Hebatnya lagi tambang ilegal tersebut yang dulunya hanya beraktivitas terselubung disemak-semak jauh dari pandangan umum, seperti jalur Dua depan Simpang kodim dan seputaran Sungai Murak Talang Kawo dengan mesin Donfeng dan Robin.
Namun hari, ini secara terang-terangan bahkan sudah memasuki wilayah yang masih kental dengan adat Istiadat yakni di Lingkungan Bangko Tinggi kelurahan Dusun Bangko, tak tanggung tanggung Alat berat jenis Ekskavator yang melakukan aktivitas tersebut terpantau sudah berjamaah, bahkan bekerja siang malam tak peduli dengan ketengan warga setempat yang ada di seberang nya.

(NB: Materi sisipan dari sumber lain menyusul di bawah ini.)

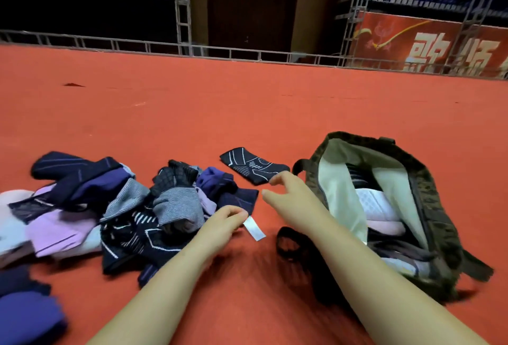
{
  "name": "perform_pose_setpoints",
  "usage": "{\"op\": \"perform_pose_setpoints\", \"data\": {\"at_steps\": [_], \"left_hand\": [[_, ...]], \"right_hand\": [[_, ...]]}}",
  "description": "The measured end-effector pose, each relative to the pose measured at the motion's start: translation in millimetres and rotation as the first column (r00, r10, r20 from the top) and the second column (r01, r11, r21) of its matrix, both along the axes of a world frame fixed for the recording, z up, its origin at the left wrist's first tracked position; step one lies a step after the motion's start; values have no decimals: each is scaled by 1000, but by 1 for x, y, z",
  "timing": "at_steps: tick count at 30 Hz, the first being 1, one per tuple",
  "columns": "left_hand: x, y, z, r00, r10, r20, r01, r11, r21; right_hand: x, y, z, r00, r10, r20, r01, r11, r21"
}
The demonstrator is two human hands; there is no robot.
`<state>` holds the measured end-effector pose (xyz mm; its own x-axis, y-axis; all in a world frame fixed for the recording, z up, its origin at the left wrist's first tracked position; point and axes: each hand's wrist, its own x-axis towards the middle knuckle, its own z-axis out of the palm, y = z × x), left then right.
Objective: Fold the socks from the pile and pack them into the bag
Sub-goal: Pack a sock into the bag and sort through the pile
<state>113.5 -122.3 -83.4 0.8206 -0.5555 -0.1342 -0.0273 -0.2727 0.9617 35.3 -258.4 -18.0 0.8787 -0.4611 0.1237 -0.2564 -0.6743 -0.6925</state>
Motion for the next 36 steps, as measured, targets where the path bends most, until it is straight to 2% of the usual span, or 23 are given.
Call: {"op": "perform_pose_setpoints", "data": {"at_steps": [3,5,7,10,13,15,18,19,20,21,24,26,28,33,36], "left_hand": [[9,13,-13,995,5,-103,-14,996,-90],[15,14,-14,991,31,-132,-53,984,-172],[23,13,-15,987,102,-123,-128,968,-218],[37,13,-14,971,198,-133,-228,934,-274],[46,15,-17,968,210,-139,-243,924,-295],[47,13,-19,970,194,-147,-232,920,-316],[47,10,-20,970,176,-165,-225,909,-352],[47,10,-20,970,178,-163,-227,904,-361],[48,10,-21,971,183,-152,-228,900,-372],[49,10,-22,973,198,-122,-230,893,-387],[52,11,-29,952,303,40,-256,863,-436],[50,13,-29,929,345,130,-248,846,-471],[45,14,-27,925,336,179,-218,853,-474],[39,19,-23,889,266,373,-130,928,-350],[42,24,-20,895,256,365,-124,929,-348]], "right_hand": [[22,17,-24,1000,12,20,-15,988,156],[39,22,-40,998,-40,55,20,946,325],[58,22,-61,987,-148,59,100,864,493],[82,13,-85,958,-285,20,211,753,624],[102,-4,-92,943,-330,-37,230,568,790],[113,-14,-90,959,-276,-65,210,535,818],[121,-15,-87,981,-173,-85,179,649,739],[124,-13,-89,984,-169,-51,151,663,733],[125,-10,-89,983,-182,17,104,636,765],[124,-6,-89,973,-206,103,34,570,821],[100,9,-81,921,-219,323,-249,308,918],[79,14,-78,901,-203,383,-365,122,923],[63,14,-81,890,-204,408,-416,5,910],[56,1,-91,880,-169,444,-451,1,893],[56,-4,-87,869,-72,490,-491,-2,871]]}}
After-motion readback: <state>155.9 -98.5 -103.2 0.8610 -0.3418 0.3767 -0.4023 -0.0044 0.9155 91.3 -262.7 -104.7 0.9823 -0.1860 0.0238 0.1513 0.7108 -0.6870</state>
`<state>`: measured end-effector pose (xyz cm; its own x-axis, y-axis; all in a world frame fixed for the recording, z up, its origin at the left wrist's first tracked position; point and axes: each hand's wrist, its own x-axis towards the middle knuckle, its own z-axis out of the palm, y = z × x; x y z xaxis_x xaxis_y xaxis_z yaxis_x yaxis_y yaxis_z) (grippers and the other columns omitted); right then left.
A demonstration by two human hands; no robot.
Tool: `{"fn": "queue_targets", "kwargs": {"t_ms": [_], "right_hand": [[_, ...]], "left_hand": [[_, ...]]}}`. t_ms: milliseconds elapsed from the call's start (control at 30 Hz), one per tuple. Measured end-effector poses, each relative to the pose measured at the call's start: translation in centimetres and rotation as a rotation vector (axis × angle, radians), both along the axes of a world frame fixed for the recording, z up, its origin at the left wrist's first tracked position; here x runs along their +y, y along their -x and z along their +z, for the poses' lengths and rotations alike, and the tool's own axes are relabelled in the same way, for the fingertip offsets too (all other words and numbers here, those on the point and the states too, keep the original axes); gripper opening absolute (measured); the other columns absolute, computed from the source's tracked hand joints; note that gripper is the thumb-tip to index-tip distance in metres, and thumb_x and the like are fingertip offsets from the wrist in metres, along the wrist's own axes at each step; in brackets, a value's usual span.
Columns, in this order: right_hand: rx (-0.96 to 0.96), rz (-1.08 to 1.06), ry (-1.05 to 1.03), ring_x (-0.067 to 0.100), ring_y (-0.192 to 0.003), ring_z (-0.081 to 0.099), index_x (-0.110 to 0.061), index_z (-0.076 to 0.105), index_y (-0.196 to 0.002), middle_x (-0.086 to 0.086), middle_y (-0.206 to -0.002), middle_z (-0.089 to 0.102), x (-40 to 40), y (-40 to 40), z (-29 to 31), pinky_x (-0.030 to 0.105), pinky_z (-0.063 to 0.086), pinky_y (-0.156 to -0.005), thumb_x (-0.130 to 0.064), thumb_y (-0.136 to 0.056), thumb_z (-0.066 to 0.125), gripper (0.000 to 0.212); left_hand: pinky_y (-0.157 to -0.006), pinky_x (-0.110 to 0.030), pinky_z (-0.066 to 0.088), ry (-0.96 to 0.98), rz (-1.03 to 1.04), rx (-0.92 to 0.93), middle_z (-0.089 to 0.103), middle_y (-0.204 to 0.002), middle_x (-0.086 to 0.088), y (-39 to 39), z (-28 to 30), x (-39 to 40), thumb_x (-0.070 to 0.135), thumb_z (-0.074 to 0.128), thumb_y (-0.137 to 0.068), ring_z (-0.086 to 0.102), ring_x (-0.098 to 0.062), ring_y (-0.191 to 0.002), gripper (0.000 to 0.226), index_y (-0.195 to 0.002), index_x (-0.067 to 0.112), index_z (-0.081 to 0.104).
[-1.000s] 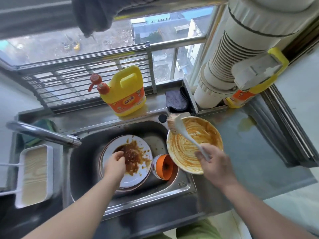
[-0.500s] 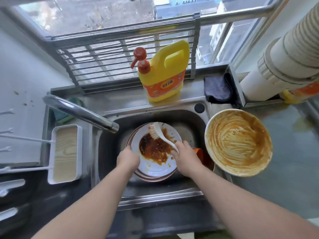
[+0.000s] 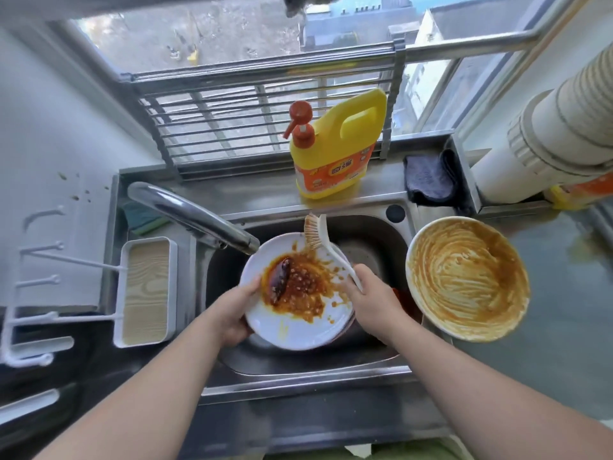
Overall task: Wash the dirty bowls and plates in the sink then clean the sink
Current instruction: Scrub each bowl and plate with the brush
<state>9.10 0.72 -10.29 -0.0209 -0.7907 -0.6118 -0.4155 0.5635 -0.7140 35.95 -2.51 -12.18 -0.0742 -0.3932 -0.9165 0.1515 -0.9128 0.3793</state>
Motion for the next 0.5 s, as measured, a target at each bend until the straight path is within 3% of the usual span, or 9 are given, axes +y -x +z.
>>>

Lalu apa langkah tindakan yang dilakukan terhadap aktivitas tambang ilegal itu? Barang kali jawaban yang tak masuk akal,” Masyarakat Butuh Makan “. Apakah mencari makan dengan mengoyak-ngoyak Warisan Leluhur, dan mengkesampingkan ketenangan warga??
” Pening kami Bang dengan aktivitas tambang ilegal di Pulau Rayo ini Bang ketenangan kami terganggu, siang malam Dio kerjo Bang, kalau malam suara mesin mengusik mata tak bisa tidur kami,” keluh Warga Pulau Rayo, Rabu (22/7/2026).

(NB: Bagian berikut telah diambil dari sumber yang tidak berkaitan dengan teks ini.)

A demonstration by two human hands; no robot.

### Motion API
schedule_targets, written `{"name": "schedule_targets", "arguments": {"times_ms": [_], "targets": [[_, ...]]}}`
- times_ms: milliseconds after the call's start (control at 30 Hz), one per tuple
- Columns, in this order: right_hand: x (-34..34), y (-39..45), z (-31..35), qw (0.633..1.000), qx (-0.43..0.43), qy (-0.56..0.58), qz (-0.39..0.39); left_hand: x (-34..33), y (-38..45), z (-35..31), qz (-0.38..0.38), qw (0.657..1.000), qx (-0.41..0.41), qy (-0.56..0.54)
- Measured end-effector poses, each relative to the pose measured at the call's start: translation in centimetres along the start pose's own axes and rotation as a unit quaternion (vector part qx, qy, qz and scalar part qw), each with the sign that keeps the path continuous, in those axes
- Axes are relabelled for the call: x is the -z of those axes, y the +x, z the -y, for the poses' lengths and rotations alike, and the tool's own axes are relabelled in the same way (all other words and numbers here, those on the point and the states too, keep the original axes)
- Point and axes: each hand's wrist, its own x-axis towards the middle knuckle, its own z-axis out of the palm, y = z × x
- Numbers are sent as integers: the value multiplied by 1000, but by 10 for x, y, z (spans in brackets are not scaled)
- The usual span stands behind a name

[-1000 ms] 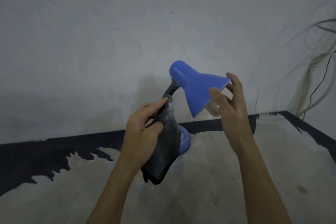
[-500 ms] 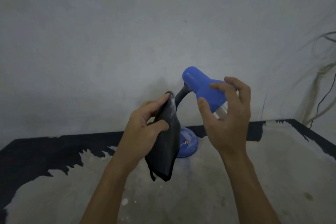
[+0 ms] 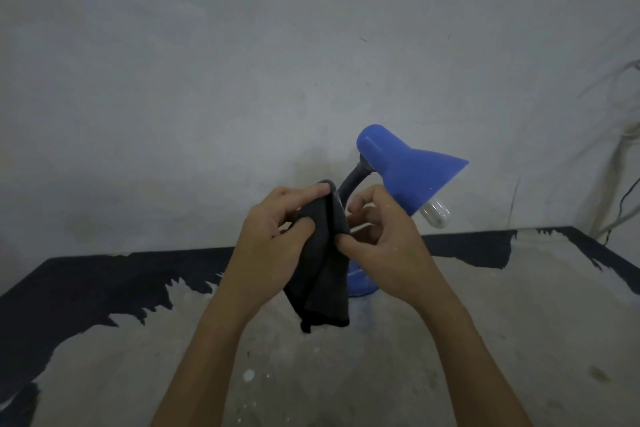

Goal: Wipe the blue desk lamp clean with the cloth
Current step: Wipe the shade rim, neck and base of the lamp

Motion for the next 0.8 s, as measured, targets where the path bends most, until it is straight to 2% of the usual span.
{"name": "schedule_targets", "arguments": {"times_ms": [233,300,367,467,533,667,800], "targets": [[-9,3,-22,995,-53,55,-70,-2,4,10,-14,992,121,-18],[-13,4,-27,993,-57,74,-68,-8,4,14,-17,987,154,-49],[-18,3,-30,994,-51,91,-33,-17,3,15,-6,982,170,-82],[-20,-2,-36,997,-49,62,23,-31,1,16,38,977,171,-119],[-15,-2,-42,997,-51,46,23,-35,1,20,68,977,162,-118],[5,3,-61,996,-89,-6,-18,-31,6,37,78,984,139,-73],[20,6,-84,981,-164,-50,-91,-30,8,66,49,989,134,-27]]}}
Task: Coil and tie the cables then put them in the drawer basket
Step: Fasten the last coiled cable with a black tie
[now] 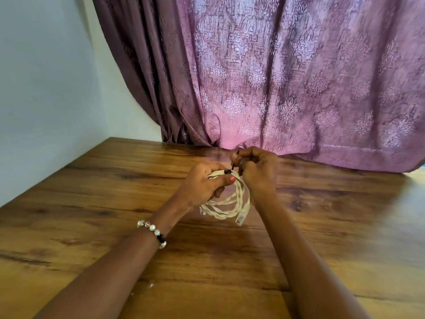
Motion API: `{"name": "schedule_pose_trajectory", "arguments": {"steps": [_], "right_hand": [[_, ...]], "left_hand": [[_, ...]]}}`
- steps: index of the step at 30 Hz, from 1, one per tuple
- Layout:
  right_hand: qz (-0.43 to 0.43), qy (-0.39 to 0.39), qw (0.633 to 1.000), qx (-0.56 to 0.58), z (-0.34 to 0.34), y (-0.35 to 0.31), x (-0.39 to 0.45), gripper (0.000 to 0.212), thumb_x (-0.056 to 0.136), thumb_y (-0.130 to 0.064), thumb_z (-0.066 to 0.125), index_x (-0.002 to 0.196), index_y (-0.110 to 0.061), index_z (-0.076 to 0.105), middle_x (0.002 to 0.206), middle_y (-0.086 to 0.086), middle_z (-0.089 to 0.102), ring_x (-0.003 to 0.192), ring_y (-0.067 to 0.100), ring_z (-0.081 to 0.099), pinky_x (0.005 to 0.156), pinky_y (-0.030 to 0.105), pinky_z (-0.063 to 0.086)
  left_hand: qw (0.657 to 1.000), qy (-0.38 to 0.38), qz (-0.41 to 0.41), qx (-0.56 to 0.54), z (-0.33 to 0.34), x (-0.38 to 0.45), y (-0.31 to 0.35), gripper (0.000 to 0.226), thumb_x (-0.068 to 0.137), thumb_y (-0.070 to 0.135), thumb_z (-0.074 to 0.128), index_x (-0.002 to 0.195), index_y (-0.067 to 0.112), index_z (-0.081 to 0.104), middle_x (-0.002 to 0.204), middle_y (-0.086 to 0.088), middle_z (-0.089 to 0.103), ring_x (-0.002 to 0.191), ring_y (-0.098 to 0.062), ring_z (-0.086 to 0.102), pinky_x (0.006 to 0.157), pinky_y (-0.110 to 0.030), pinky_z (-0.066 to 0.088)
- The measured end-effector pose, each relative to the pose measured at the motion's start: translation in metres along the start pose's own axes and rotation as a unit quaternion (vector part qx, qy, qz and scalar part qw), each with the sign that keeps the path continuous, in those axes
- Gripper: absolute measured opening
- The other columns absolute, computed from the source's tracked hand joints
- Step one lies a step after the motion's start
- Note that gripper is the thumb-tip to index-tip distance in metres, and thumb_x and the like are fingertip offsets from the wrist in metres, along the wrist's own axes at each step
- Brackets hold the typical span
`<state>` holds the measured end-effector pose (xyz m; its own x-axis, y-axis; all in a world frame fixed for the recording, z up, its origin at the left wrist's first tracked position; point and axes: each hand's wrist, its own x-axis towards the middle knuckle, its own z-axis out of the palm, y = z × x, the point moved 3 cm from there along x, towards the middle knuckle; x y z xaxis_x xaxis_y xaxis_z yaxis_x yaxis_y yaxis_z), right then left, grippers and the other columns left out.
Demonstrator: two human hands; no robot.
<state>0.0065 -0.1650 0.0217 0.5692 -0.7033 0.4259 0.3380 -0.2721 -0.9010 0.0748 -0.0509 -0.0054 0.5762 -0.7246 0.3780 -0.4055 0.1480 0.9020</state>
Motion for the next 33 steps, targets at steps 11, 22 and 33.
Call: {"name": "schedule_pose_trajectory", "arguments": {"steps": [11, 22, 33], "right_hand": [[-0.046, -0.130, 0.985, 0.103, -0.006, 0.003, 0.002, 0.020, 0.066, 0.011, 0.076, 0.076, -0.001, 0.064, 0.070, 0.010, 0.066, 0.062, 0.016, 0.062, 0.060, 0.025, 0.052], [-0.096, -0.230, 0.968, 0.036, -0.009, -0.001, 0.002, 0.017, 0.072, 0.014, 0.069, 0.084, 0.003, 0.070, 0.077, 0.002, 0.072, 0.075, 0.015, 0.067, 0.071, 0.026, 0.054], [-0.270, -0.213, 0.916, -0.206, -0.011, -0.004, 0.009, 0.023, 0.075, 0.007, 0.070, 0.084, -0.014, 0.074, 0.080, -0.013, 0.065, 0.079, 0.003, 0.058, 0.069, 0.014, 0.045]], "left_hand": [[0.998, 0.010, 0.062, -0.015, -0.008, -0.003, -0.007, 0.011, 0.085, 0.010, 0.069, 0.085, 0.021, 0.071, 0.057, 0.000, 0.055, 0.048, -0.012, 0.045, 0.045, -0.020, 0.037], [0.999, -0.010, 0.050, 0.012, -0.014, -0.003, -0.007, 0.008, 0.085, 0.008, 0.068, 0.087, 0.015, 0.069, 0.054, 0.011, 0.056, 0.047, -0.004, 0.046, 0.046, -0.015, 0.036], [0.998, 0.032, 0.054, 0.017, -0.020, -0.004, -0.004, 0.018, 0.086, 0.005, 0.067, 0.082, 0.023, 0.068, 0.054, 0.013, 0.061, 0.047, -0.001, 0.050, 0.047, -0.016, 0.039]]}}
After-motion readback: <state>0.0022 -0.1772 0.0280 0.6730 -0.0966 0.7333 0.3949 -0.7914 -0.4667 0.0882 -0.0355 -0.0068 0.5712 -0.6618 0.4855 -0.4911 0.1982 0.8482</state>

Kepada pihak berwenang Warga minta aktivitas tambang tersebut segera di hentikan, jika perlu pemilik tanah dan cukong yang diduga terlibat segera di tangkap.
” Kami tidak nyaman ulah PETI di Pulau Rayo seberang itu, info tentang kepemilikan diduga orang Tabir bernama Loho CS,” ungkapnya.
Demikian juga Lurah Dusun Bangko diminta untuk tidak diam di kursi empuk saja, sebagai pimpinan tertinggi Kelurahan harus melakukan tindakan tegas terhadap aktivitas PETI tersebut. (Tim).